§ WORK INSTRUCTION
For the records below, output each line exactly as it appears, from the first through the line with "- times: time".

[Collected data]
++++++
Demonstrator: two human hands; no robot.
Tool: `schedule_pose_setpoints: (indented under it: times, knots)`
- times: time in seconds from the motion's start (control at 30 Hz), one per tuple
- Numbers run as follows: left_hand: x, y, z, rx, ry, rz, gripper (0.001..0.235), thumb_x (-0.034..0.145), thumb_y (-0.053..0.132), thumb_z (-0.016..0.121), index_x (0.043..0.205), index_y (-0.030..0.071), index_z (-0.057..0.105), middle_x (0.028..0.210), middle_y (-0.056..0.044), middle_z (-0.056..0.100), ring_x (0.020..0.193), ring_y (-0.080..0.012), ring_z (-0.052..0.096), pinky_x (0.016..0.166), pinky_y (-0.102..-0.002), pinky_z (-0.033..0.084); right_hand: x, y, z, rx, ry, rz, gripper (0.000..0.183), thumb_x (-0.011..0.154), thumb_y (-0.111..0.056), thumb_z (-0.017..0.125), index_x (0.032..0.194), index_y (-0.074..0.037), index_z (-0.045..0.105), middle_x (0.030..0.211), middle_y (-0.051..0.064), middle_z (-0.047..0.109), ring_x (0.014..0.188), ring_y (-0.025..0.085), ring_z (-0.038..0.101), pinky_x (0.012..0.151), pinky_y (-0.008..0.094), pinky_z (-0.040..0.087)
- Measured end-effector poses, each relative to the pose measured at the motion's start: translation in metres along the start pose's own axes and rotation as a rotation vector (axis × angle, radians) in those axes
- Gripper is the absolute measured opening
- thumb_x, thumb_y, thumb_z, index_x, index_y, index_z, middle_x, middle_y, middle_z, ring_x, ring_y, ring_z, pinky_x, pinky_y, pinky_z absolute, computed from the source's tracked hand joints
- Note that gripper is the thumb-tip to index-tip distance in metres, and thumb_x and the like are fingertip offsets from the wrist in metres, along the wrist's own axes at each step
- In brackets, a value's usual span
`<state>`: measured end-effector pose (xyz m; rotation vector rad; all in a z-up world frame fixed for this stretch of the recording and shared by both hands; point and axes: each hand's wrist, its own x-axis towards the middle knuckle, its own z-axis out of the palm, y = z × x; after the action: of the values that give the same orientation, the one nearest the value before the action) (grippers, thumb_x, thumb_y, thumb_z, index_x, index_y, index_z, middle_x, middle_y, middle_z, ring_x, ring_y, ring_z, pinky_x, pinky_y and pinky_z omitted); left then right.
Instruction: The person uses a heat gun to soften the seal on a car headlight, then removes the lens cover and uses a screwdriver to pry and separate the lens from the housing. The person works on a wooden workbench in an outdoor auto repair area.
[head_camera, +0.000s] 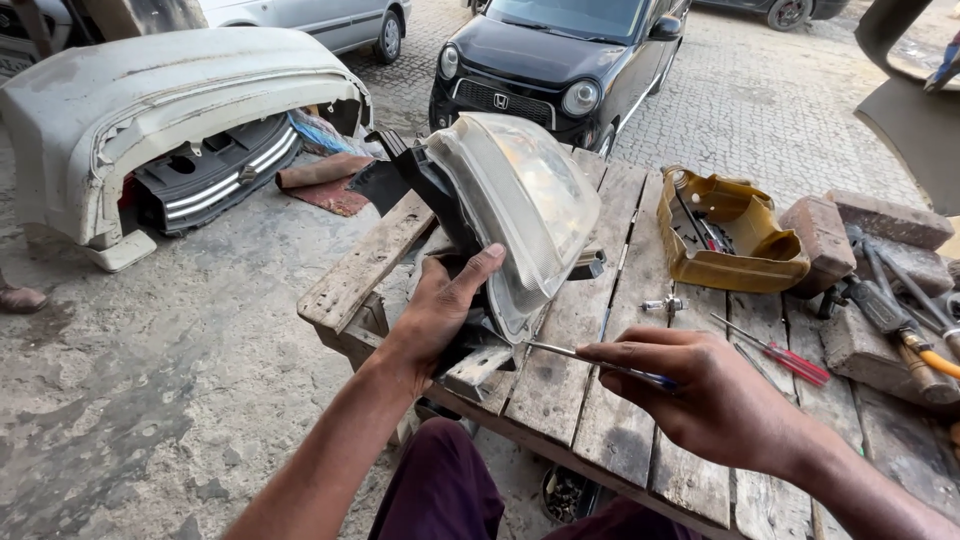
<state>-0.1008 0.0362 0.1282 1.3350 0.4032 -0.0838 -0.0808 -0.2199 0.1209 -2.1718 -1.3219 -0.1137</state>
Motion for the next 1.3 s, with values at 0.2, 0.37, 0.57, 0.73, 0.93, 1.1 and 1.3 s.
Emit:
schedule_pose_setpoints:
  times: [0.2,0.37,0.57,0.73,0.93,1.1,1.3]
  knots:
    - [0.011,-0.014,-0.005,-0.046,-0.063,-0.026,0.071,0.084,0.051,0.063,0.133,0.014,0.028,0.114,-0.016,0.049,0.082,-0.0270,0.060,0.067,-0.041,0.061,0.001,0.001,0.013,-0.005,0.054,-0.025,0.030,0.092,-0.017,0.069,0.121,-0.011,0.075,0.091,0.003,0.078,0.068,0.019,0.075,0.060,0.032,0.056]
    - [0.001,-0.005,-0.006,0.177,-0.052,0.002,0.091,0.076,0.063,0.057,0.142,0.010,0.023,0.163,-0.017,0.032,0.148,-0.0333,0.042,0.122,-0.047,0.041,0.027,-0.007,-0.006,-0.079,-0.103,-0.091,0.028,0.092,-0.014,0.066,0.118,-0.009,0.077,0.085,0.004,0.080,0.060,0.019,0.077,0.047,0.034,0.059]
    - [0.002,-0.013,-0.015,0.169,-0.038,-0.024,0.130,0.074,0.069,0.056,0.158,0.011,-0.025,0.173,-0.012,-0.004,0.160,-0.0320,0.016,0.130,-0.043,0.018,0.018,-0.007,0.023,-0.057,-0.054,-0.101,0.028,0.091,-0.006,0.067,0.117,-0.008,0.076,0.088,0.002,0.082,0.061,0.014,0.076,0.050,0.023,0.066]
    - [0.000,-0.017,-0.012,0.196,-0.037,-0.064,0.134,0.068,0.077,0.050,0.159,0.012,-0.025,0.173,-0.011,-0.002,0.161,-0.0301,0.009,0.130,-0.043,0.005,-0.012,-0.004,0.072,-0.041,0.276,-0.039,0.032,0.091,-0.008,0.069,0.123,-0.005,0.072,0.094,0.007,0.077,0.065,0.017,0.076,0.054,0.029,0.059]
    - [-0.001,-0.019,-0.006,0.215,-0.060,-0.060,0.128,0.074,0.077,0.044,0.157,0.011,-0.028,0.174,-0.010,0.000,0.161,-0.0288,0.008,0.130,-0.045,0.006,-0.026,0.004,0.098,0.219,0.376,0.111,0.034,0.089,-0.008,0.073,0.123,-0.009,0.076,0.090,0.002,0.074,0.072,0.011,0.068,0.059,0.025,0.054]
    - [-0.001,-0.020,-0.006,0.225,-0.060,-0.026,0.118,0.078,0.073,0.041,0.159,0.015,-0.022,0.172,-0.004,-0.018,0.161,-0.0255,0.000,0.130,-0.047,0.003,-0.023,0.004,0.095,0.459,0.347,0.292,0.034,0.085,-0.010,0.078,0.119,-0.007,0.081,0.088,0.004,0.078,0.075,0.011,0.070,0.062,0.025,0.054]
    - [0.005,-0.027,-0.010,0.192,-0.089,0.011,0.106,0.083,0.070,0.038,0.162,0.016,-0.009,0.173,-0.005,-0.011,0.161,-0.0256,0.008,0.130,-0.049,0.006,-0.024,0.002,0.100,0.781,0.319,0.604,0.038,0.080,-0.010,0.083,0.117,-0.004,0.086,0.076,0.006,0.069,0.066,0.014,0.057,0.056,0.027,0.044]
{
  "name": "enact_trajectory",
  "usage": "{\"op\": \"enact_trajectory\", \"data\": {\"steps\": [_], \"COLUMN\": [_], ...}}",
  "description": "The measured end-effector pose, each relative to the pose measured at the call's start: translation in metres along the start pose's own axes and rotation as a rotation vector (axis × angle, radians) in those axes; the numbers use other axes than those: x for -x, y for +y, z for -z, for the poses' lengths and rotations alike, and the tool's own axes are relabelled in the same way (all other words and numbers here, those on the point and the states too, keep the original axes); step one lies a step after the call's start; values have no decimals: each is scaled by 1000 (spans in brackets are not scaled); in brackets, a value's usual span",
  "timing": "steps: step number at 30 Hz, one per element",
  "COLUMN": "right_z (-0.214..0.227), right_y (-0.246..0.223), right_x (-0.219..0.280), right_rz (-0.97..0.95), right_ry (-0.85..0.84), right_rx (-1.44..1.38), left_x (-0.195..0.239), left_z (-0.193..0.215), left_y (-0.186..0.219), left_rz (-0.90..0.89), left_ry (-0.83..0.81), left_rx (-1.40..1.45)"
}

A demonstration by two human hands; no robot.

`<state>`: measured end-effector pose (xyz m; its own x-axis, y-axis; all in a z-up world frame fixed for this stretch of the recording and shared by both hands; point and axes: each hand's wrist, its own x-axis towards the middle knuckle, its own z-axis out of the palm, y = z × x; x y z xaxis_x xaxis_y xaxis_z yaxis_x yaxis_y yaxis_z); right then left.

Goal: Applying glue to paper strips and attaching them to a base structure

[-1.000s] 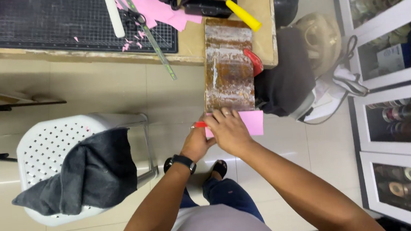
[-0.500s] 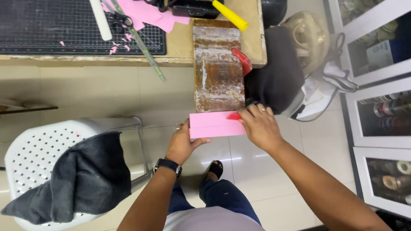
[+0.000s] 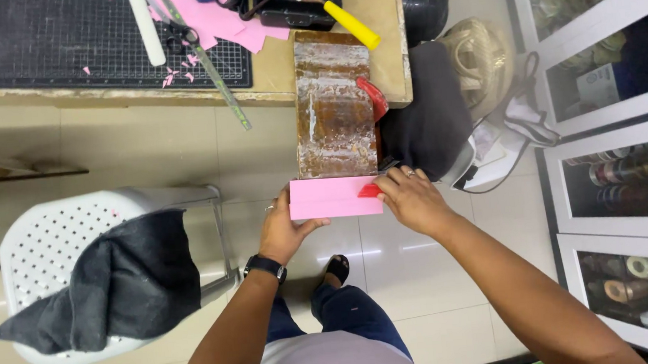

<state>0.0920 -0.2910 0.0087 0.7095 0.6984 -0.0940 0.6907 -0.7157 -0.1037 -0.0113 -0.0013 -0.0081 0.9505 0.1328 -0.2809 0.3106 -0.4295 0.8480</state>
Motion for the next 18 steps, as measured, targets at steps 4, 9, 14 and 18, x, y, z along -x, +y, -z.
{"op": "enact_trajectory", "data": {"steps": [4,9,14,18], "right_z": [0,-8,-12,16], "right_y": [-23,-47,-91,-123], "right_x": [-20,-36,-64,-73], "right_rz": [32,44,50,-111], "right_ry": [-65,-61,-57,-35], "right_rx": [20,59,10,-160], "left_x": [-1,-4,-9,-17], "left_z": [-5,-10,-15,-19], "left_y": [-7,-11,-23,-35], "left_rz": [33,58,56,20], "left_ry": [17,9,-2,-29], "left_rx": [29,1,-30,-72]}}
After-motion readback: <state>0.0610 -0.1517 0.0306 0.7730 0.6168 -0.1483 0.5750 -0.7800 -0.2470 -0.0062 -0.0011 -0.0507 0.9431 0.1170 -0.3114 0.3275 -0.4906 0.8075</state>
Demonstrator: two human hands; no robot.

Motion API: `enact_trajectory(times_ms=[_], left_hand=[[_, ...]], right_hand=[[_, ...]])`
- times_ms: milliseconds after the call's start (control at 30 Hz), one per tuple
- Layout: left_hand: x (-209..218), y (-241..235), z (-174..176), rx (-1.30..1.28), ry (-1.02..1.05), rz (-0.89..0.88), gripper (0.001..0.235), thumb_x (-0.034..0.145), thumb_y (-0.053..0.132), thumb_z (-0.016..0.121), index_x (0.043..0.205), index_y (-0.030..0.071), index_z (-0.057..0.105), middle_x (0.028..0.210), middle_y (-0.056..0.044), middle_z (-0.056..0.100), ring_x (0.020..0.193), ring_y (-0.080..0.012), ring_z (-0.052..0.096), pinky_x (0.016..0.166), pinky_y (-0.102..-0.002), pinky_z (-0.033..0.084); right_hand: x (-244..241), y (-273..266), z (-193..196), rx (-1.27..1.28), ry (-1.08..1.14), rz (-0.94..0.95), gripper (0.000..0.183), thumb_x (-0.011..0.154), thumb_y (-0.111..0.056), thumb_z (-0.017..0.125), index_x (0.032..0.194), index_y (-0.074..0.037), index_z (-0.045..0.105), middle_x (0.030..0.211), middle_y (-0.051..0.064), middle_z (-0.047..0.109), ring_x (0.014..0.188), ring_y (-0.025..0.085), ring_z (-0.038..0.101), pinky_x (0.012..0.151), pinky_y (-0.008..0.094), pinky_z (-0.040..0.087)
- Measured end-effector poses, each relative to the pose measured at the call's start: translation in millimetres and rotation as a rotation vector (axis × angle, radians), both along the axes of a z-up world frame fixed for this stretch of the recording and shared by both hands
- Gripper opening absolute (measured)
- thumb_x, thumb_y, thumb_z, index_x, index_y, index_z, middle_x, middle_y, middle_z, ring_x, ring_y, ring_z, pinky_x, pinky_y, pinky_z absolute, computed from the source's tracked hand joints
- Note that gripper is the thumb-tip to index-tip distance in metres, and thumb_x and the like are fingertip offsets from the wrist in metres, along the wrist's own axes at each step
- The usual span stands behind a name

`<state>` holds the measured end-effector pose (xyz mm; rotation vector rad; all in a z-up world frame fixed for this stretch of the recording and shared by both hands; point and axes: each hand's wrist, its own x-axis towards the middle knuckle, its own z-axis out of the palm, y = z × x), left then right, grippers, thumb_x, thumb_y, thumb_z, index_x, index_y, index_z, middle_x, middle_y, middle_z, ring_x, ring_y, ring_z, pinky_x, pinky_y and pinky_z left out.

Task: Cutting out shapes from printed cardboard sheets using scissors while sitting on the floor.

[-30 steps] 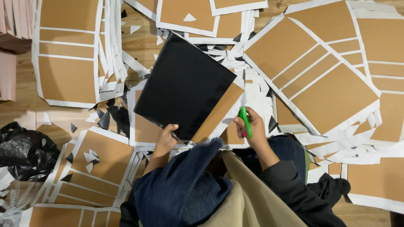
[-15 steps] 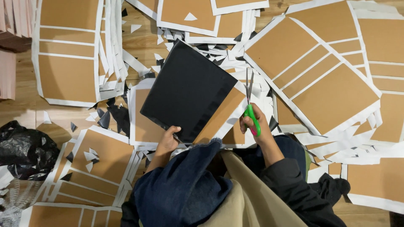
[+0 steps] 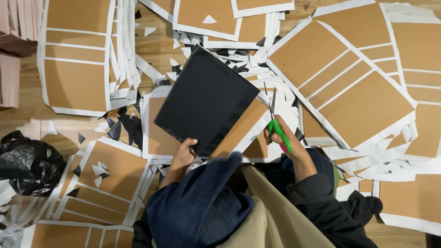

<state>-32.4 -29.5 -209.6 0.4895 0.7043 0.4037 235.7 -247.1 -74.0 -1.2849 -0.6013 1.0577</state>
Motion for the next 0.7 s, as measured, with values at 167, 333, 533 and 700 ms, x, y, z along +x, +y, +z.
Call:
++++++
§ EXPECTED ANSWER
Demonstrator: two human hands; no robot.
Tool: `schedule_pose_setpoints: (indented under it: times, knots)`
- times: time in seconds from the motion's start (control at 30 Hz), one per tuple

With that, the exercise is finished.